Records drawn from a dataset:

______________________________

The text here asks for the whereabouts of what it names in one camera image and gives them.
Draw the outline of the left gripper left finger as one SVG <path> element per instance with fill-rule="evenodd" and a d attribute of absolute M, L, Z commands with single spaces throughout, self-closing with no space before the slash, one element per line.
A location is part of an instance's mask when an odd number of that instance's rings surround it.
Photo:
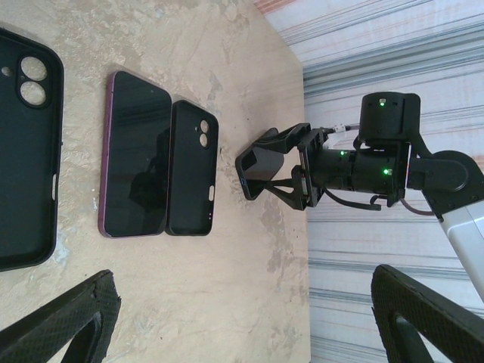
<path fill-rule="evenodd" d="M 113 272 L 102 270 L 1 331 L 2 362 L 101 362 L 119 316 Z"/>

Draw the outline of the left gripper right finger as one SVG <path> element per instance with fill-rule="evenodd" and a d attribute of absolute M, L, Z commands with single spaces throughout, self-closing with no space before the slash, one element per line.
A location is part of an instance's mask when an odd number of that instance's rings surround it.
<path fill-rule="evenodd" d="M 421 337 L 452 362 L 483 361 L 483 320 L 396 268 L 376 267 L 371 298 L 389 362 L 431 362 Z"/>

______________________________

Return the entries above in full and unchanged, omitting every image.

◆ **Response below**:
The text here asks for the whereabouts of what it names in one camera image and gives them.
Draw the outline of the left gripper left finger as one SVG <path> element per instance with fill-rule="evenodd" and a d attribute of absolute M, L, Z commands with single spaces throughout, self-closing with no space before the slash, one element per line.
A location is part of an instance's mask when an odd number of that instance's rings surround it.
Photo:
<path fill-rule="evenodd" d="M 113 272 L 102 270 L 1 331 L 2 362 L 101 362 L 119 316 Z"/>

Draw the outline of the left gripper right finger as one SVG <path> element per instance with fill-rule="evenodd" and a d attribute of absolute M, L, Z commands with single spaces throughout, self-closing with no space before the slash, one element per line.
A location is part of an instance's mask when an odd number of that instance's rings surround it.
<path fill-rule="evenodd" d="M 421 337 L 452 362 L 483 361 L 483 320 L 396 268 L 376 267 L 371 298 L 389 362 L 431 362 Z"/>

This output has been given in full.